Maputo — Mozambican fuel distribution companies are demanding an increase in the price of fuel, on the grounds that they are makin heavy losses with the current prices, fixed by the government about a year ago.
Speaking to reporters on Thursday, Michael Ussene, chairperson of the Mozambican Association of Petroleum Companies (Amepetro), said the ideal price for a litre of diesel would be 110 meticais (1.7 US dollars, at the current exchange rate), rather than the current 87.97 meticais. Ussene believed that petrol should be sold for 104 meticais a litre, rather than 86.97 meticais.
Ussene was thus calling for a 25 per cent rise in the price of diesel, and 20 per cent in the price of petrol.
He said that Amepetro had been disappointed at the sudden announcement by the Petroleum Exporting Countries (OPEC) that, as from May, they intend to cut crude oil production by a million barrels a day. This has led to immediate rises on oil prices on the world market.
“The price of a barrel of Brent crude, which is the reference point in our region, has risen to more than 80 dollars’, Ussene added. “According to the current prices of fuel at the petrol stations, we should be buying Brent for less than 70 dollars a barrel. But in fact today a barrel of Brent costs 83 to 84 dollars, and this is hugely damaging to Mozambique and to the neighbouring countries’.

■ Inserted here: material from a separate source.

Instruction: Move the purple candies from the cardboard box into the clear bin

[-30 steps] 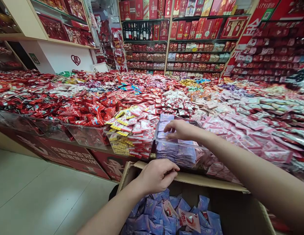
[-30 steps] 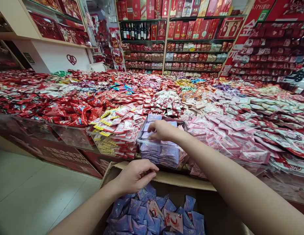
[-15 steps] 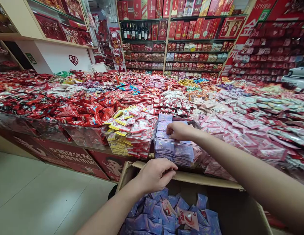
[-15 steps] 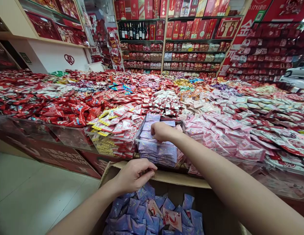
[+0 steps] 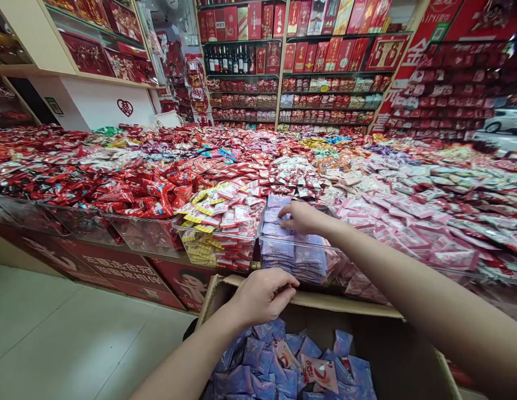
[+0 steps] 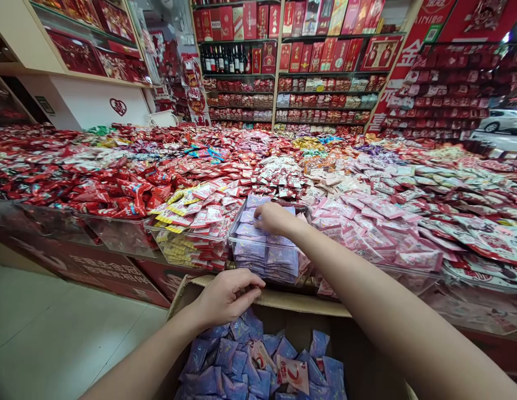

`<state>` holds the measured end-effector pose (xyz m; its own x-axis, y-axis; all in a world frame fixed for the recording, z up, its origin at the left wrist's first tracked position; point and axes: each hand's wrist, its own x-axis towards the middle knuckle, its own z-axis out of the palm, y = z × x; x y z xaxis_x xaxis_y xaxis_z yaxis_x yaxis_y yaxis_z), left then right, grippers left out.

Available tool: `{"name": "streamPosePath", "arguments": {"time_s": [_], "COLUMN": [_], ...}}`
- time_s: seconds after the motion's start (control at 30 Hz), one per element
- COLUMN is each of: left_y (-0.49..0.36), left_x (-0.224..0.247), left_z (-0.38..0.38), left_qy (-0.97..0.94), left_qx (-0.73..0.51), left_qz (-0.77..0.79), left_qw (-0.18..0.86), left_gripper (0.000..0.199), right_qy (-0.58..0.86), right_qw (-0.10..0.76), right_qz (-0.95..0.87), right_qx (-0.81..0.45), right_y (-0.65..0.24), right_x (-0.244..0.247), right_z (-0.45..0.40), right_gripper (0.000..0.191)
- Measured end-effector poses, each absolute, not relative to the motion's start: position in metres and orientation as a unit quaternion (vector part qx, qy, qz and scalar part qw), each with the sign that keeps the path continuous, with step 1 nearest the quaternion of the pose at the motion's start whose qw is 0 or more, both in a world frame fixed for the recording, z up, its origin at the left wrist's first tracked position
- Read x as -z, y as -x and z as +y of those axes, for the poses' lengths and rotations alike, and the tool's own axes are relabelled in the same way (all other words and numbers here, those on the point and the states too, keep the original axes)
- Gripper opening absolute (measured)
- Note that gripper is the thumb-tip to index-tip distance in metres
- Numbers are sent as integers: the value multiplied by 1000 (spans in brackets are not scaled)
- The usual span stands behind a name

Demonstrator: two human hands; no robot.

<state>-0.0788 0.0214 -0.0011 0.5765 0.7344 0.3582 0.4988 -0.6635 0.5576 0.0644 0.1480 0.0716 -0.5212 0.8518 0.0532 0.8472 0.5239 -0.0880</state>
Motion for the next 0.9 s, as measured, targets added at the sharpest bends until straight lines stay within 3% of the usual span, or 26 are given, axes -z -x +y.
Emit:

Since prices had risen internationally, they also had to rise on the Mozambican market, Ussene insisted – especially since the compensation mechanisms by which the state should clear its debt of some 450 million dollars to the fuel companies, are not working.
The last price rise in Mozambique was in July 2022, when the price of a litre of petrol rose from 83.3 to 86.97 meticais, while the price of a litre of diesel rose from 78.97 to 87.97 meticais.